VII. Institutionelle Fragen
3. Verwaltungsvereinbarungen nach Artikel 10 (2) a) EPÜ
Dies ist die 9. Ausgabe (2019) dieser Publikation; für die 10. Ausgabe (2022) siehe hier |
Gemäß Art. 10 (1) EPÜ obliegt die Leitung des Europäischen Patentamts dem Präsidenten, der dem Verwaltungsrat gegenüber für die Tätigkeit des Amts verantwortlich ist. Zu diesem Zweck ermächtigt und verpflichtet Art. 10 (2) a) EPÜ den Präsidenten dazu, "alle für die Tätigkeit des Europäischen Patentamts zweckmäßigen Maßnahmen" zu treffen.
Am 29. Juni 1981 hatten die Präsidenten des Deutschen Patentamts (DPA) und des EPA eine Verwaltungsvereinbarung über den Zugang von Schriftstücken und Zahlungsmitteln geschlossen (ABl. 1981, 381). Die Große Beschwerdekammer prüfte in G 5/88, G 7/88 und G 8/88 (ABl. 1991, 137) die Wirksamkeit dieser Verwaltungsvereinbarung. Sie hat vorrangig das Ziel und den Zweck, eine Regelung herbeizuführen, bei der Schriftstücke, die an das EPA gerichtet sind, aber versehentlich dem Deutschen Patentamt zugehen (und umgekehrt), in dem falschen Amt mit dem Eingangsdatum versehen und von dem Amt, an das sie gerichtet sind, entsprechend behandelt werden sollen.

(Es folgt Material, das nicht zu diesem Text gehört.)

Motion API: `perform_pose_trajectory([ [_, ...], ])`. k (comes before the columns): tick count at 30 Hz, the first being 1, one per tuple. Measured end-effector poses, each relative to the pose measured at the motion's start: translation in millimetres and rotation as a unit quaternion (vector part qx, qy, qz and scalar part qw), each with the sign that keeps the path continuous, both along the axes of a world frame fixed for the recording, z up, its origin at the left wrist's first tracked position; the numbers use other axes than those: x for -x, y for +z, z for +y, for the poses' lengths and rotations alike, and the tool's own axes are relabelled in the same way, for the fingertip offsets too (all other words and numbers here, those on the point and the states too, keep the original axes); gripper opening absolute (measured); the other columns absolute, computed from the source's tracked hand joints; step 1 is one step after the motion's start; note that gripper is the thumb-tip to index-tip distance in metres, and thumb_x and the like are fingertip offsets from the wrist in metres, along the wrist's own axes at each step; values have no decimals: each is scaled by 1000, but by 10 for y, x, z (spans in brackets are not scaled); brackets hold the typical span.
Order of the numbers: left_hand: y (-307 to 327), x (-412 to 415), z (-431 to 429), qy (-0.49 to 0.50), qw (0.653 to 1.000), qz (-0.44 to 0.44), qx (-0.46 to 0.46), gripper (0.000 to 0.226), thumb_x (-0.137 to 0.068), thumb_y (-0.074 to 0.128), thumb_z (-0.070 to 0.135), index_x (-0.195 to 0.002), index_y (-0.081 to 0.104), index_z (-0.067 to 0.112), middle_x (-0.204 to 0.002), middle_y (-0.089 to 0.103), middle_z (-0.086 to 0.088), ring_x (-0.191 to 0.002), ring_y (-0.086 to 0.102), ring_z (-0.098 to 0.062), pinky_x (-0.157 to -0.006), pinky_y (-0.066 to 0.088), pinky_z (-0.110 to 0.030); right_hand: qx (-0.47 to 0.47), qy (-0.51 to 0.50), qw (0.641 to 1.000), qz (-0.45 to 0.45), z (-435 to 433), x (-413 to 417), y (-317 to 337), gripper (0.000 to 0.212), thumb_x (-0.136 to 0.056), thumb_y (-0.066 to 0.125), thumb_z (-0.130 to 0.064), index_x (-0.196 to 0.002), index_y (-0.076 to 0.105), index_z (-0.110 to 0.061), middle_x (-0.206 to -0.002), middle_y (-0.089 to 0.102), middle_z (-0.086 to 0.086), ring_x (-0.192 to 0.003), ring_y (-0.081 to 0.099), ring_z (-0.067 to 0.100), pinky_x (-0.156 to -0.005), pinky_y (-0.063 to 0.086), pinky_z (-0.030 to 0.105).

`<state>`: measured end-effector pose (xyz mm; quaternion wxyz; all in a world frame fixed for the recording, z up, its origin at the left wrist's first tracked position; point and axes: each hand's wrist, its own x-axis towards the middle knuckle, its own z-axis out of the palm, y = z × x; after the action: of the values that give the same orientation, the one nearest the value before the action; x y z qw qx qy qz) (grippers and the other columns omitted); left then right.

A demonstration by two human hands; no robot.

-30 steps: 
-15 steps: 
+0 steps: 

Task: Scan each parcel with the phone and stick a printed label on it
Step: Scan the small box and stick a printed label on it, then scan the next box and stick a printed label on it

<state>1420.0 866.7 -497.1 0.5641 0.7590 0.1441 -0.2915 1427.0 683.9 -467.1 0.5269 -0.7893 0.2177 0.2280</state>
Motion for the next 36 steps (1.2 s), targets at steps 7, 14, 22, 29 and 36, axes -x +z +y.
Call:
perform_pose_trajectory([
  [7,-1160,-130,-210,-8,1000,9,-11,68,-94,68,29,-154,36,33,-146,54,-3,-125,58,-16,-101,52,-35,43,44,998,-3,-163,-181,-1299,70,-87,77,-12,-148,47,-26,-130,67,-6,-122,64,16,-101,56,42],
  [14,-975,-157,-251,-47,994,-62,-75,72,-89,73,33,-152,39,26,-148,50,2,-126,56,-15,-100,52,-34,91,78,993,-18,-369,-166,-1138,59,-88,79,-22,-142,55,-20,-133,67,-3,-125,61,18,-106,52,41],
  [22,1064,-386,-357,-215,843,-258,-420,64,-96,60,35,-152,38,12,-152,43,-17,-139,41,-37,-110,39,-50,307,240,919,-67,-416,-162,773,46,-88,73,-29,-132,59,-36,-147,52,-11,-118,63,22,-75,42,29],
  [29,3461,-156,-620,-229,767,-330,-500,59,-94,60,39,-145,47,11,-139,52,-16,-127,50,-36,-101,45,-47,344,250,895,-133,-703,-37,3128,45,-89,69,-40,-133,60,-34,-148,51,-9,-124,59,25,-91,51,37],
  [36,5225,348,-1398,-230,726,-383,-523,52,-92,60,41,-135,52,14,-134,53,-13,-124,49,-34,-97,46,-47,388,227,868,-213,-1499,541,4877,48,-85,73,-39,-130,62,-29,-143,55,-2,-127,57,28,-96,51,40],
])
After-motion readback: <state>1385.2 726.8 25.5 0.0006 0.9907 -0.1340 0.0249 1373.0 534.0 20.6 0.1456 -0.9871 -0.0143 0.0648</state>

Die Große Beschwerdekammer stellte fest, dass sich der Umfang der dem Präsidenten in Art. 10 (2) a) EPÜ erteilten Befugnis "alle für die Tätigkeit des Europäischen Patentamts zweckmäßigen Maßnahmen" zu treffen, nicht genau definieren lässt. In jedem Einzelfall muss geprüft werden, wie weit eine besondere Maßnahme für die Tätigkeit des EPA zweckmäßig ist. Soweit die Vereinbarung die Frage der irrtümlichen Zustellung von Schriftstücken in München (beim EPA oder beim Deutschen Patentamt) betrifft, ließe sich durchaus die Auffassung vertreten, dass die Schließung der Vereinbarung eine Maßnahme war, die getroffen werden musste, um ungerechtfertigte Rechtsverluste der Beteiligten zu verhindern, und die somit für die ordnungsgemäße Tätigkeit des EPA zweckmäßig war. Für die Dienststelle Berlin des EPA habe es jedoch bis zum 1. Juli 989 keine Grundlage für eine derartige Vereinbarung gegeben. Denn vor diesem Zeitpunkt war in der Dienststelle Berlin des EPA weder eine Annahmestelle noch ein Einwurfkasten eingerichtet. Insoweit, als Schriftstücke und Zahlungen betroffen gewesen seien, die über die Dienststelle Berlin des DPA an das EPA gelangt seien, sei die Verwaltungsvereinbarung unwirksam gewesen. Die Große Beschwerdekammer wandte aber zugunsten des Einsprechenden, der im Vertrauen auf die im Amtsblatt veröffentlichte Vereinbarung einen Einspruch gegen ein europäisches Patent über die Dienststelle Berlin des DPA eingereicht hatte, den Grundsatz des Vertrauensschutzes für die Benutzer des EPA an.
In T 485/89 (ABl. 1993, 214) hielt die Beschwerdekammer einen Einspruch, der am letzten Tag der Einspruchsfrist per Telekopie beim DPA in München eingereicht und am nächsten Tag an das EPA weitergeleitet worden war, für zulässig; die Einspruchsgebühr war bereits einige Tage zuvor entrichtet worden. An das EPA gerichtete Einsprüche, die fristgerecht per Telekopie beim DPA in München eingereicht würden, fielen rechtsgültig unter die Verwaltungsvereinbarung vom 29.6.1981 und sollten vom EPA, ob nun falsch zugestellt oder nicht, so behandelt werden, als seien sie unmittelbar bei ihm eingegangen.
Nach Gesprächen zwischen dem Präsidenten des Deutschen Patent- und Markenamts (DPMA, vormals DPA) und dem Präsidenten des Europäischen Patentamts sind die beiden Ämter übereingekommen, im Interesse der Rechtssicherheit die Verwaltungsvereinbarung vom 29. Juni 1981 über den Zugang von Schriftstücken und Zahlungsmitteln mit Wirkung vom 1. September 2005 nicht mehr anzuwenden (ABl. 2005, 444).